(TO DO) Only the stretch of the listing below that runs from the line with "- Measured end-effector" through the line with "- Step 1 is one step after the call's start" is to be printed, exactly and with both ends.

** Opening STORED DATA block **

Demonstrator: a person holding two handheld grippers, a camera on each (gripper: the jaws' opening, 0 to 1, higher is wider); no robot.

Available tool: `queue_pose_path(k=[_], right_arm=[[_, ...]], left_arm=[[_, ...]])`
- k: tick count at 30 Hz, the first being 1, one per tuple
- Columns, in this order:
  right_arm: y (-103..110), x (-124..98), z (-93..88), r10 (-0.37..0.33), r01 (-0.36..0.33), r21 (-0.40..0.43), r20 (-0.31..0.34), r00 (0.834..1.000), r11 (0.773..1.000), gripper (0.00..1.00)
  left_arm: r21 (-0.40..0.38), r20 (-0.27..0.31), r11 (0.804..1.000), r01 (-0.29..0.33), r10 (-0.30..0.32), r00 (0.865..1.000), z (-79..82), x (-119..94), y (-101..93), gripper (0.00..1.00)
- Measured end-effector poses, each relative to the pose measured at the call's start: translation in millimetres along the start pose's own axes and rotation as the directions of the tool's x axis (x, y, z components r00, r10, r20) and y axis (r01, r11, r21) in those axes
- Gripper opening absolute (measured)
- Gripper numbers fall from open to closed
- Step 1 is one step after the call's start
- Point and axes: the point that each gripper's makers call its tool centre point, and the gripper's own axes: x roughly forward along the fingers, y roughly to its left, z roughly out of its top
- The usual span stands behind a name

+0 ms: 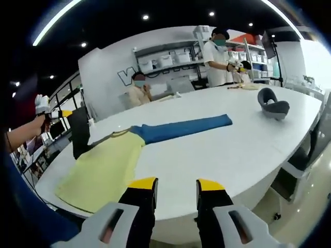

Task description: Fold the garment on the visible template until the final outline fits inside the template.

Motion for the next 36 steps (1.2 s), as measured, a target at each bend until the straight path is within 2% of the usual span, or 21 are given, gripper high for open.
queue_pose_path(k=[8,19,22,23,25,30,35,36], right_arm=[[-6.6,-6.2,-2.9,-0.005,0.004,0.026,0.012,1.0,1.0,0.27],[-15.4,-13.6,-5.2,-0.011,0.01,0.045,0.022,1.0,0.999,0.26],[-18.3,-15.1,-8.0,-0.017,0.016,0.051,0.019,1.0,0.999,0.26],[-19.3,-16.4,-8.6,-0.019,0.018,0.057,0.02,1.0,0.998,0.26],[-21.5,-17.1,-9.6,-0.023,0.021,0.062,0.019,1.0,0.998,0.26],[-24.8,-19.3,-12.4,-0.029,0.028,0.074,0.016,0.999,0.997,0.26],[-28.2,-21.3,-14.7,-0.035,0.033,0.08,0.013,0.999,0.996,0.25],[-29.2,-21.7,-15.3,-0.036,0.035,0.082,0.012,0.999,0.996,0.25]], left_arm=[[0.026,-0.011,0.997,0.072,-0.071,0.997,10.1,29.6,-35.3,0.02],[0.068,-0.027,0.984,0.164,-0.162,0.986,19.1,51.9,-84.7,0.02],[0.082,-0.042,0.979,0.186,-0.183,0.982,16.7,56.3,-99.2,0.02],[0.087,-0.052,0.975,0.206,-0.202,0.978,15.6,59.0,-111.4,0.02],[0.092,-0.062,0.971,0.222,-0.217,0.974,14.2,62.7,-122.8,0.02],[0.103,-0.08,0.959,0.262,-0.255,0.964,9.5,70.8,-145.1,0.03],[0.126,-0.111,0.944,0.306,-0.293,0.95,-1.5,72.6,-169.8,0.03],[0.144,-0.131,0.936,0.32,-0.302,0.944,-8.6,73.4,-175.9,0.03]])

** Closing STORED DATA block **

(WRITTEN ANSWER)
- Measured end-effector poses, each relative to the pose measured at the call's start: translation in millimetres along the start pose's own axes and rotation as the directions of the tool's x axis (x, y, z components r00, r10, r20) and y axis (r01, r11, r21) in those axes
- Gripper opening absolute (measured)
- Gripper numbers fall from open to closed
- Step 1 is one step after the call's start

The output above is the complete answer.